Source data:
****************************************

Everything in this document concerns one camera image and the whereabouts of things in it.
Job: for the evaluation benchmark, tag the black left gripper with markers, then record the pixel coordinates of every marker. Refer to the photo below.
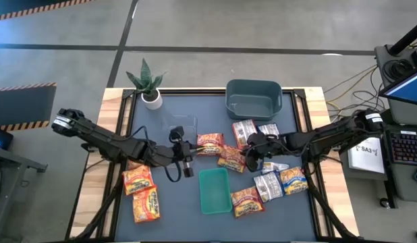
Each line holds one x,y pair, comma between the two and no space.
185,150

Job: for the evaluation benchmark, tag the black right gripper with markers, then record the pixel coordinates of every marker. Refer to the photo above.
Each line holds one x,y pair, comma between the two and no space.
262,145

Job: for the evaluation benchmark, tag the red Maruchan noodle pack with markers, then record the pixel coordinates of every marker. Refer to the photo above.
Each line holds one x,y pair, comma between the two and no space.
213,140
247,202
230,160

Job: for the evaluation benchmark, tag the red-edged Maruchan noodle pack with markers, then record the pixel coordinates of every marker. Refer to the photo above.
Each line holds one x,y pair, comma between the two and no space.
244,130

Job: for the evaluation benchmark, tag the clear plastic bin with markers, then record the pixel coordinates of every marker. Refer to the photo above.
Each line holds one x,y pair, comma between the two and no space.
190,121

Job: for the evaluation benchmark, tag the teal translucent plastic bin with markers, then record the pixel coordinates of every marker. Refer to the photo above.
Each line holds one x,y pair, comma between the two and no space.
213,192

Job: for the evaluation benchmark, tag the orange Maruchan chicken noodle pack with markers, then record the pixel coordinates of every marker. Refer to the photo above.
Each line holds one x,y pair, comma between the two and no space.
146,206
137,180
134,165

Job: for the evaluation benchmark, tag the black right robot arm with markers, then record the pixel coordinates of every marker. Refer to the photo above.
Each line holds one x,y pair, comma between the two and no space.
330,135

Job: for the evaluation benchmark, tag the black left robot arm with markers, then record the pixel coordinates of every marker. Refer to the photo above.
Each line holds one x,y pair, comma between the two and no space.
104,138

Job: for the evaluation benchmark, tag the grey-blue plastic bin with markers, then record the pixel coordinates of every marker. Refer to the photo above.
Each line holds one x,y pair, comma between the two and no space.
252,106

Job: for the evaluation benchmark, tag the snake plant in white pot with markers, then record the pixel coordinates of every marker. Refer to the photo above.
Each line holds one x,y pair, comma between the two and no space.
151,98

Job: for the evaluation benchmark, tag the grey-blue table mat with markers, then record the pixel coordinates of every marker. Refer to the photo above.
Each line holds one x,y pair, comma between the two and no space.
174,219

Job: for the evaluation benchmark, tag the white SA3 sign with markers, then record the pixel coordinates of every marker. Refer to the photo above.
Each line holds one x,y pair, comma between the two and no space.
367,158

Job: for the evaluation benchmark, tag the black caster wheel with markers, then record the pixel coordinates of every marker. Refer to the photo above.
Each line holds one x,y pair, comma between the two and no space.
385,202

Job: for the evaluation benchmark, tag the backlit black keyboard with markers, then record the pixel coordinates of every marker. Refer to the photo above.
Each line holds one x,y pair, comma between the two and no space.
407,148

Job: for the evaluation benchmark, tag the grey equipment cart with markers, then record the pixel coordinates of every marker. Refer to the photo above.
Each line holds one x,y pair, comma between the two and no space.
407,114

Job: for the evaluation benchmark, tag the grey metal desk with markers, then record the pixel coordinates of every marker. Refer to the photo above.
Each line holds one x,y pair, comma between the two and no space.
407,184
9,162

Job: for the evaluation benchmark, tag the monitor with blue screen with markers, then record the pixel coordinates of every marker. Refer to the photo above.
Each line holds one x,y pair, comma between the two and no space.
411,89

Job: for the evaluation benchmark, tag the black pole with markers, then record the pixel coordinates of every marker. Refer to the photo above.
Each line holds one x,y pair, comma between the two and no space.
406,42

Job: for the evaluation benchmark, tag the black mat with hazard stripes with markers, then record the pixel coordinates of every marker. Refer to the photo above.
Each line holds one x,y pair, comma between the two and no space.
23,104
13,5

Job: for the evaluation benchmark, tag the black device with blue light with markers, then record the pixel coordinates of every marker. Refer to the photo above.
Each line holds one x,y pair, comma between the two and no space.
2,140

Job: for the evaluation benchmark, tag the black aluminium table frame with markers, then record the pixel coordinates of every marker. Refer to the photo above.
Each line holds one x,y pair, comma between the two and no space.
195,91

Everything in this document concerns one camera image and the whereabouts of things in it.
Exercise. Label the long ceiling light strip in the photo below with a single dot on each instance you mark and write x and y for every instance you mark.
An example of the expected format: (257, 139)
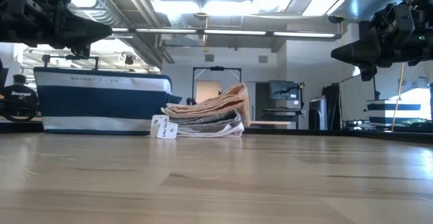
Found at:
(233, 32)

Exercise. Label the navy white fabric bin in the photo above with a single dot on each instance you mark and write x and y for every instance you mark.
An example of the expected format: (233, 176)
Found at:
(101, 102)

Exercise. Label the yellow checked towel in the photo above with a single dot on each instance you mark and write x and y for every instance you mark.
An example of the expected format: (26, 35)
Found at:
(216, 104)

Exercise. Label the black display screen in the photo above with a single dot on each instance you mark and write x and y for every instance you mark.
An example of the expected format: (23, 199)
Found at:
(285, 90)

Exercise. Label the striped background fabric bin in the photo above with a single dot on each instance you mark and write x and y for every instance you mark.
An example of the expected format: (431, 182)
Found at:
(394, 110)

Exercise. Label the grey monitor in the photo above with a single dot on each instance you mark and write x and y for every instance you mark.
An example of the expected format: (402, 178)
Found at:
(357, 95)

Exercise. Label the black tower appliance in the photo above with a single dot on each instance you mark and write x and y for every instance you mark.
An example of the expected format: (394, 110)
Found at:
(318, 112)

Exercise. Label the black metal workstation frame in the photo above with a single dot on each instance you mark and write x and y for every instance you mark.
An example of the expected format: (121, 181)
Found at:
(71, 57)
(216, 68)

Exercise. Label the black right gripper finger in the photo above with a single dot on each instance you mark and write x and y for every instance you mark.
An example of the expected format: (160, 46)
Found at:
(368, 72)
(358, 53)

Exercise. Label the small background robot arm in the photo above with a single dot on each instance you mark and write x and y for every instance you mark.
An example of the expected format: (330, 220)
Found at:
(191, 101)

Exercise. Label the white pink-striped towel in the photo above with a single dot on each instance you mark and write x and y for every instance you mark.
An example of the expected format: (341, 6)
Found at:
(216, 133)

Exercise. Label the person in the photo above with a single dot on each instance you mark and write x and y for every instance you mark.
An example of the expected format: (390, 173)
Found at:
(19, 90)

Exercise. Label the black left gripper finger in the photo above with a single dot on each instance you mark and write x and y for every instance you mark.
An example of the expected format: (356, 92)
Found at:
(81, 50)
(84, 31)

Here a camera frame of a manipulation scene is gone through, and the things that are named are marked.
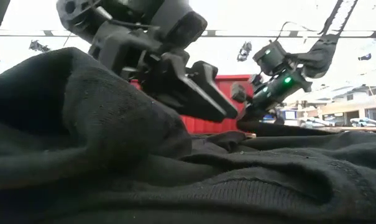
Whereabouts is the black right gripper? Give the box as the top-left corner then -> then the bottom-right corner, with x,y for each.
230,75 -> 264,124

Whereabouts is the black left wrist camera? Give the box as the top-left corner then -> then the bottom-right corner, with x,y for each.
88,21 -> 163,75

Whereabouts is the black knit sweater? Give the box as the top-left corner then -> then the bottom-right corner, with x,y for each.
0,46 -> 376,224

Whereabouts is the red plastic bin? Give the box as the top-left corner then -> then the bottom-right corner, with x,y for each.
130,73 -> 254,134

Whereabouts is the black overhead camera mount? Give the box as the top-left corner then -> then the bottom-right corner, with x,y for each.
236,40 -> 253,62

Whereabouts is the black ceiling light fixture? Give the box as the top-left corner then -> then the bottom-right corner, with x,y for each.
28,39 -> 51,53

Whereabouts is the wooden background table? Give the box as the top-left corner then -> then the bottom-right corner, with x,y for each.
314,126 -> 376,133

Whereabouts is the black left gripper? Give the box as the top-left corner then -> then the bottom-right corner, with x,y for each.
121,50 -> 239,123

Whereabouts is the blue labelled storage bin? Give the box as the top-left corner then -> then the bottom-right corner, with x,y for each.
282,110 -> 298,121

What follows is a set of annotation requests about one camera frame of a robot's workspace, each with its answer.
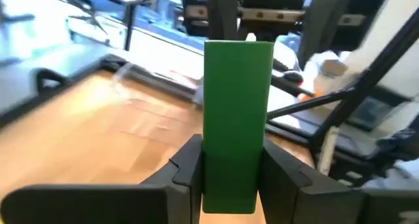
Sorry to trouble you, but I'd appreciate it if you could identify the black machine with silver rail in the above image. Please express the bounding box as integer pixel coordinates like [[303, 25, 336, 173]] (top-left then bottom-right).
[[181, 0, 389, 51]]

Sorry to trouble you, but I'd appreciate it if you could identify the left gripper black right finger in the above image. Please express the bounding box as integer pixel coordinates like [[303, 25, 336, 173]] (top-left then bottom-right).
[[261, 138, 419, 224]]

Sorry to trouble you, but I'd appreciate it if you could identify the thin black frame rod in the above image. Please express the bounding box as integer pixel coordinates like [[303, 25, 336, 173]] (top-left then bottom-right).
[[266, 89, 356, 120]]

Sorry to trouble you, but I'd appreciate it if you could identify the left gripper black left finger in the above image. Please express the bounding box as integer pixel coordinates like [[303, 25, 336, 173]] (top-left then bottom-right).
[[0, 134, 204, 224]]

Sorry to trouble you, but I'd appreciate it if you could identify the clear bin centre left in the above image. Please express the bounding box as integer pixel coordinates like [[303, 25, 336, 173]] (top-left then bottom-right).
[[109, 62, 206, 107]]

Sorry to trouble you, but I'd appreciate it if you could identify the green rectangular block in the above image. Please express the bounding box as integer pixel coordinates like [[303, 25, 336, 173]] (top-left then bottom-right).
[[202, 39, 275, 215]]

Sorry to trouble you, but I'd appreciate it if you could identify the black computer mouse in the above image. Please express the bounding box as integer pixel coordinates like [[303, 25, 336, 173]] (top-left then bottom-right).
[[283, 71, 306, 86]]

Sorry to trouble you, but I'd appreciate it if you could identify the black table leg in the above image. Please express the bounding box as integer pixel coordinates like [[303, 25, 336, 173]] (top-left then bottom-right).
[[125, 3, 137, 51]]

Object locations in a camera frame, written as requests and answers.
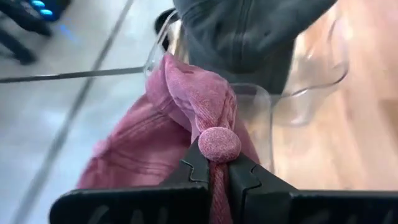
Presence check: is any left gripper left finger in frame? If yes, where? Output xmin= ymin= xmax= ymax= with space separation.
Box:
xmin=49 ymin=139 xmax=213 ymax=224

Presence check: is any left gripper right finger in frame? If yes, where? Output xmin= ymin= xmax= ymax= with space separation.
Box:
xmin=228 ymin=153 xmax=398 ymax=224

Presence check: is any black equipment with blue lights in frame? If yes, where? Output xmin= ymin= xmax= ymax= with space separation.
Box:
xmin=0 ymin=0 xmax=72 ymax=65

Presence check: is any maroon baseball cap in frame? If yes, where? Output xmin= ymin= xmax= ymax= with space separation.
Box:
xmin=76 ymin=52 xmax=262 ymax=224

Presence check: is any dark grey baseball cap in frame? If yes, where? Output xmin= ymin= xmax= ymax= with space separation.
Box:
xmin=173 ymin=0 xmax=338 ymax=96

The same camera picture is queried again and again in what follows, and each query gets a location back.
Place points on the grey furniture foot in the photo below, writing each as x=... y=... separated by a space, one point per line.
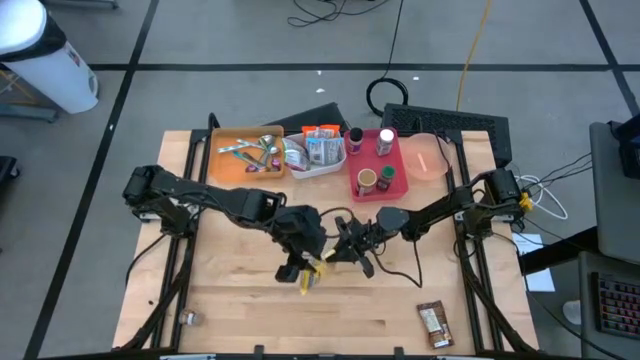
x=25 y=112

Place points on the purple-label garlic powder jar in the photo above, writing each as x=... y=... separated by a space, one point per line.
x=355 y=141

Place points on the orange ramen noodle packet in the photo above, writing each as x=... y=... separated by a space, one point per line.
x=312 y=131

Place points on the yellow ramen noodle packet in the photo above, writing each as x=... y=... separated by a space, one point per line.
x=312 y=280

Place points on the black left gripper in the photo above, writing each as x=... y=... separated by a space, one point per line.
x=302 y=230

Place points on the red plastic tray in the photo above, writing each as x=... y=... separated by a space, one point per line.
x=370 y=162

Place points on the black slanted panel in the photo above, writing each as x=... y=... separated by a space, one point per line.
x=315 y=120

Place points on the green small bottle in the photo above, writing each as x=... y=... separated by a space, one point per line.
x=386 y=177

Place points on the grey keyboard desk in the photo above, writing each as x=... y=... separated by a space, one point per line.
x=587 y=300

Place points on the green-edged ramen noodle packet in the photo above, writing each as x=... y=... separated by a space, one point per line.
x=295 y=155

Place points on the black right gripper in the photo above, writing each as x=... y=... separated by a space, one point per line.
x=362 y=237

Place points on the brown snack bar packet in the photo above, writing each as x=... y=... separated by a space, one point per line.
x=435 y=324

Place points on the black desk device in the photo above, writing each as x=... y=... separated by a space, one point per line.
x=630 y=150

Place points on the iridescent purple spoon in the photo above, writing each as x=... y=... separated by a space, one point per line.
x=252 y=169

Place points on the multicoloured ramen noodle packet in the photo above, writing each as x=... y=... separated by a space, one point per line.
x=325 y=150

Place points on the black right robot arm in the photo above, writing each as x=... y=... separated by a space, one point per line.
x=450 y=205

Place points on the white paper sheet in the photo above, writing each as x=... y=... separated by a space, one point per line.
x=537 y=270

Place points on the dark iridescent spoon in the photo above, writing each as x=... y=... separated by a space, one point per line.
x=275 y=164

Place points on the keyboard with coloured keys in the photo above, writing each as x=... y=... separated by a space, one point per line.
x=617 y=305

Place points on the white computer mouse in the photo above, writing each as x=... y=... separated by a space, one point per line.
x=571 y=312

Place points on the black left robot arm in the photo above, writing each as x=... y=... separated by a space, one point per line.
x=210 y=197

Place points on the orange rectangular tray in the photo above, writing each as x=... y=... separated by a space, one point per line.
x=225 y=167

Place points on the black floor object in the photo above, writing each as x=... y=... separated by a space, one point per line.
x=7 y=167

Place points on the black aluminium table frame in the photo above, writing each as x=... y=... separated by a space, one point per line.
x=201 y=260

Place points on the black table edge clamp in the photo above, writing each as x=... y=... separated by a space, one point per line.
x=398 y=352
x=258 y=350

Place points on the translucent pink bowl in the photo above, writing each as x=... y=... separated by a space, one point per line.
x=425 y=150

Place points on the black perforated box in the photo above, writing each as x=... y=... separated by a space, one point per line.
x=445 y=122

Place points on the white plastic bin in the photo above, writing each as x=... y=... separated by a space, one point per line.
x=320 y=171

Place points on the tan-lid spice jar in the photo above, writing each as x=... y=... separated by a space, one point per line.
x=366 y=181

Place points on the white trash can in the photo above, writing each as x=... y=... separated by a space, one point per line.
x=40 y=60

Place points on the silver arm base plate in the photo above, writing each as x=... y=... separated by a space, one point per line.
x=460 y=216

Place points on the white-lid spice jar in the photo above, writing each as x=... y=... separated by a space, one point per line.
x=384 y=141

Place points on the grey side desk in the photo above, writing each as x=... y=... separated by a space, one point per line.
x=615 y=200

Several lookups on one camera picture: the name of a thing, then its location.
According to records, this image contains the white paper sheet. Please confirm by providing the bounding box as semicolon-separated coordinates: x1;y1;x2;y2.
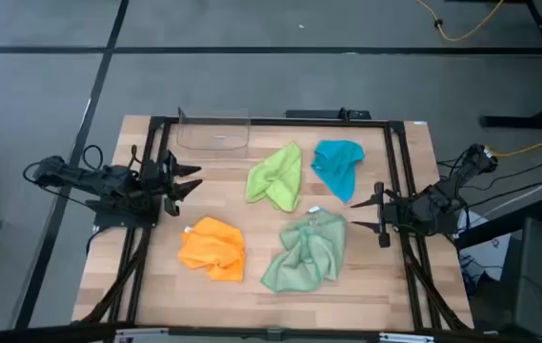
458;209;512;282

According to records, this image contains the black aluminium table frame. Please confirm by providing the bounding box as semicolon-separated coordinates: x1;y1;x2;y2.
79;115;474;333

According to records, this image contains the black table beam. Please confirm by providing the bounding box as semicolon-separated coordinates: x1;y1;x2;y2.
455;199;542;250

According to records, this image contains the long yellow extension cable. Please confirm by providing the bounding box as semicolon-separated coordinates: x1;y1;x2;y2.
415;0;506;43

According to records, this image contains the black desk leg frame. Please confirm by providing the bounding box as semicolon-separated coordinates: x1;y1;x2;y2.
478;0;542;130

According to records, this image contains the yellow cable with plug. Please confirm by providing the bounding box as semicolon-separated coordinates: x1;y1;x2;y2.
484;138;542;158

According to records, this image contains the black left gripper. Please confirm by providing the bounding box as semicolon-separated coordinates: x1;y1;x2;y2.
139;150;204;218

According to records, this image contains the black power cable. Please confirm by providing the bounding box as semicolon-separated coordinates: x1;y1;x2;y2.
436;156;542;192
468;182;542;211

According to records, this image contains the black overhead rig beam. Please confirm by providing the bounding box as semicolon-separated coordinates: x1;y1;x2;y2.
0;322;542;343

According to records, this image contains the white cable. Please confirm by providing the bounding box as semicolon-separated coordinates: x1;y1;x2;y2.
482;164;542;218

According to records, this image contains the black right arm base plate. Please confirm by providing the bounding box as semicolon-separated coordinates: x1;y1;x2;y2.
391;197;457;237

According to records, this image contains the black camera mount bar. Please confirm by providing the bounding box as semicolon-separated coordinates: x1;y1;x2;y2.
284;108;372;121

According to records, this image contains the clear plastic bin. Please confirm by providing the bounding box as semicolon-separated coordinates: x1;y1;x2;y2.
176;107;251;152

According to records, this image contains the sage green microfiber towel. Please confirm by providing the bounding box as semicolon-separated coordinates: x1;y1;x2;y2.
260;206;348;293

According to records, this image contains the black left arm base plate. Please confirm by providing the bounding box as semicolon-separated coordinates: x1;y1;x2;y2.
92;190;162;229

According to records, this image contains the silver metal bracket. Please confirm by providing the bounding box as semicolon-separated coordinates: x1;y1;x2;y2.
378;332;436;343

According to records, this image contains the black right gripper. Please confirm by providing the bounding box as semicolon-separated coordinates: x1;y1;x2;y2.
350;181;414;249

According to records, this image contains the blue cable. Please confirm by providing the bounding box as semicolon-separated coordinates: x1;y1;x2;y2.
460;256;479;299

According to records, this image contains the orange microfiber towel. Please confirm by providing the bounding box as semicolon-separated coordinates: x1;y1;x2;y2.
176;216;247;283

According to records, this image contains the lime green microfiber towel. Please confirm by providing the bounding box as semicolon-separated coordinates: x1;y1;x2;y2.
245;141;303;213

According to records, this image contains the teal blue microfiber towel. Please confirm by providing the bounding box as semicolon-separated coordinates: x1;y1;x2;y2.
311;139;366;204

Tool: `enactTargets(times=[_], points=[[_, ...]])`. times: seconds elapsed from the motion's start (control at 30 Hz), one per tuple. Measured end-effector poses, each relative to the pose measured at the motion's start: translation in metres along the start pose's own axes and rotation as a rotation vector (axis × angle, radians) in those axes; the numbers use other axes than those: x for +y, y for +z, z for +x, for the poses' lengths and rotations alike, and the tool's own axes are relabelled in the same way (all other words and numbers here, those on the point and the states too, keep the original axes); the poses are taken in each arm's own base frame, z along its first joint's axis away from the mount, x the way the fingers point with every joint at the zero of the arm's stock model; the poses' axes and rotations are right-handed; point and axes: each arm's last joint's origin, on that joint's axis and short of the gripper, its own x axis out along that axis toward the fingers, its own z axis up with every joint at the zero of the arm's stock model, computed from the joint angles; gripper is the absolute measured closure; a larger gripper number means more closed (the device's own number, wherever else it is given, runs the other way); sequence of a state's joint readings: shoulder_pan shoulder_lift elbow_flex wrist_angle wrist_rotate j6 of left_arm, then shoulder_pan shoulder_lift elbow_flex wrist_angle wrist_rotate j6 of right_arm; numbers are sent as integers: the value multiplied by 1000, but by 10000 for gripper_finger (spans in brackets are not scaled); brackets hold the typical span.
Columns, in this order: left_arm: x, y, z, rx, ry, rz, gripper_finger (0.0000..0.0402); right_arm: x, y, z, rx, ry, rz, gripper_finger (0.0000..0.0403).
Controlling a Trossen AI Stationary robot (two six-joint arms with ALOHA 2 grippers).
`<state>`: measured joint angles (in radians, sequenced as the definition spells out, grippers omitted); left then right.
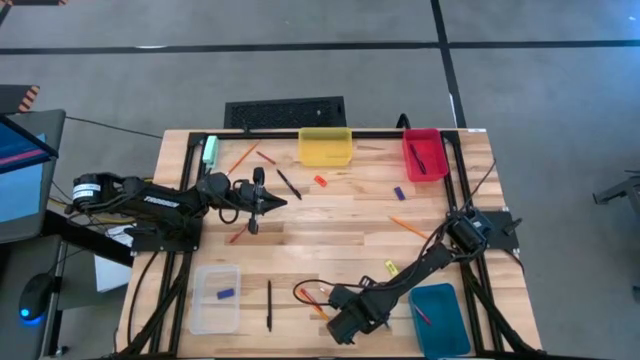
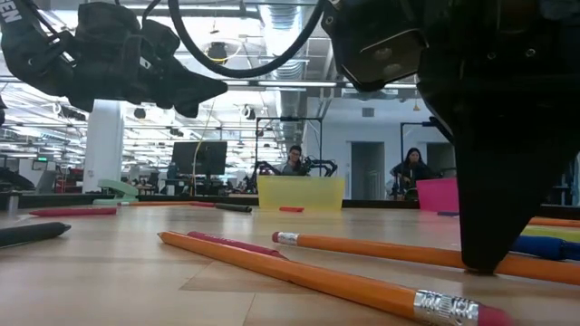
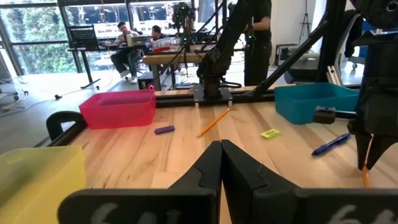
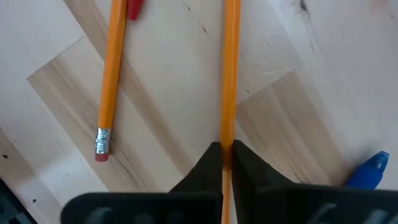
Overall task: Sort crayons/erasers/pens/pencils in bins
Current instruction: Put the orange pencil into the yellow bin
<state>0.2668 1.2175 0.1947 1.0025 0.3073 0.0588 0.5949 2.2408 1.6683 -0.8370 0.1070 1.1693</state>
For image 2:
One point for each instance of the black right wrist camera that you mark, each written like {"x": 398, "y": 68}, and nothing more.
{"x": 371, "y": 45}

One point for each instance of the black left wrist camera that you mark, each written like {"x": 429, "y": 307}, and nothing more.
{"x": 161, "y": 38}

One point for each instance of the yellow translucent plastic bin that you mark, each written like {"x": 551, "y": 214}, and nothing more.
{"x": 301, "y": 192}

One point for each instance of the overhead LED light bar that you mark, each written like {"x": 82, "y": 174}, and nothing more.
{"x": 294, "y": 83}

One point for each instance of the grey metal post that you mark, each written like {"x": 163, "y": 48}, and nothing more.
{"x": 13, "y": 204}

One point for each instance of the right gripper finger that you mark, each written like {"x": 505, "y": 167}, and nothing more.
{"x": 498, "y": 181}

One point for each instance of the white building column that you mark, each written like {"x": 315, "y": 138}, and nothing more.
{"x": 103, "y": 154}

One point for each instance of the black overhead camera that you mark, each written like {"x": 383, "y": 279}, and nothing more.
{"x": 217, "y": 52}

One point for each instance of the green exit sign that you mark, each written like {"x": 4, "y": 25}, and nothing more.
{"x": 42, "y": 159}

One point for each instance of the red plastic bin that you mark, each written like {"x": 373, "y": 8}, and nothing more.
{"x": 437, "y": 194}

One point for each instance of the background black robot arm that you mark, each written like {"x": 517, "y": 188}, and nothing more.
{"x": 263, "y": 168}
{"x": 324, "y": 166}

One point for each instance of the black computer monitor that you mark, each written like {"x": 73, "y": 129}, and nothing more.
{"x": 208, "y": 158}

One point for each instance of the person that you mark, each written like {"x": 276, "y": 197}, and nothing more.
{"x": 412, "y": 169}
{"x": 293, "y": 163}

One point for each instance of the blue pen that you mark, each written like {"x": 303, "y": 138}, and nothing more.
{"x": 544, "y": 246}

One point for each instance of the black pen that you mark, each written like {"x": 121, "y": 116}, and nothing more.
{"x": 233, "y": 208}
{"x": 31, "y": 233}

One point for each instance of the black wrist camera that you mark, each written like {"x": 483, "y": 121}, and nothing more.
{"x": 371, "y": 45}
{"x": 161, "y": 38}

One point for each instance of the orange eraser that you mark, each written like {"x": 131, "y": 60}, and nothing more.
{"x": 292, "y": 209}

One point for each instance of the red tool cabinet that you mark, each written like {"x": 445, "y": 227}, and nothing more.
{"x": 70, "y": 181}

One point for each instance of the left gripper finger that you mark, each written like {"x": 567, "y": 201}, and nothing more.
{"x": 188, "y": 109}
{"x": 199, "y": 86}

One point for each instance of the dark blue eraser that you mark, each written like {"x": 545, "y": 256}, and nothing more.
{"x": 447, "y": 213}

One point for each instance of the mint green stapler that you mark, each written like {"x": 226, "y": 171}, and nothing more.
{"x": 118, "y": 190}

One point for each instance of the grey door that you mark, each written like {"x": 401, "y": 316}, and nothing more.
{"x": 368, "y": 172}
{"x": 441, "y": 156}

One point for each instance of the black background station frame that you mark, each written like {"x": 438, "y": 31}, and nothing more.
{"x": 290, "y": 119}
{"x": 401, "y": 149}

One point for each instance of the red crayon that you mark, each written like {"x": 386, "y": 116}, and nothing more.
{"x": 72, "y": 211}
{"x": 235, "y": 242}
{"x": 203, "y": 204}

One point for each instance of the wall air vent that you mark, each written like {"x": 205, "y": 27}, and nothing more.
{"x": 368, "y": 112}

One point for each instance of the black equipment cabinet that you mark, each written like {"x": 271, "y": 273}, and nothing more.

****************************************

## TASK
The line containing "Job: for the evaluation benchmark, tag the black left gripper" marks the end. Please print exactly every line from the top of the data to it, both included, and nothing more.

## WRITTEN RESPONSE
Everything in this document concerns one camera image and the whereabouts of things in it.
Job: for the evaluation benchmark, tag the black left gripper with markers, then record the pixel coordinates of every marker. Refer to the photo below.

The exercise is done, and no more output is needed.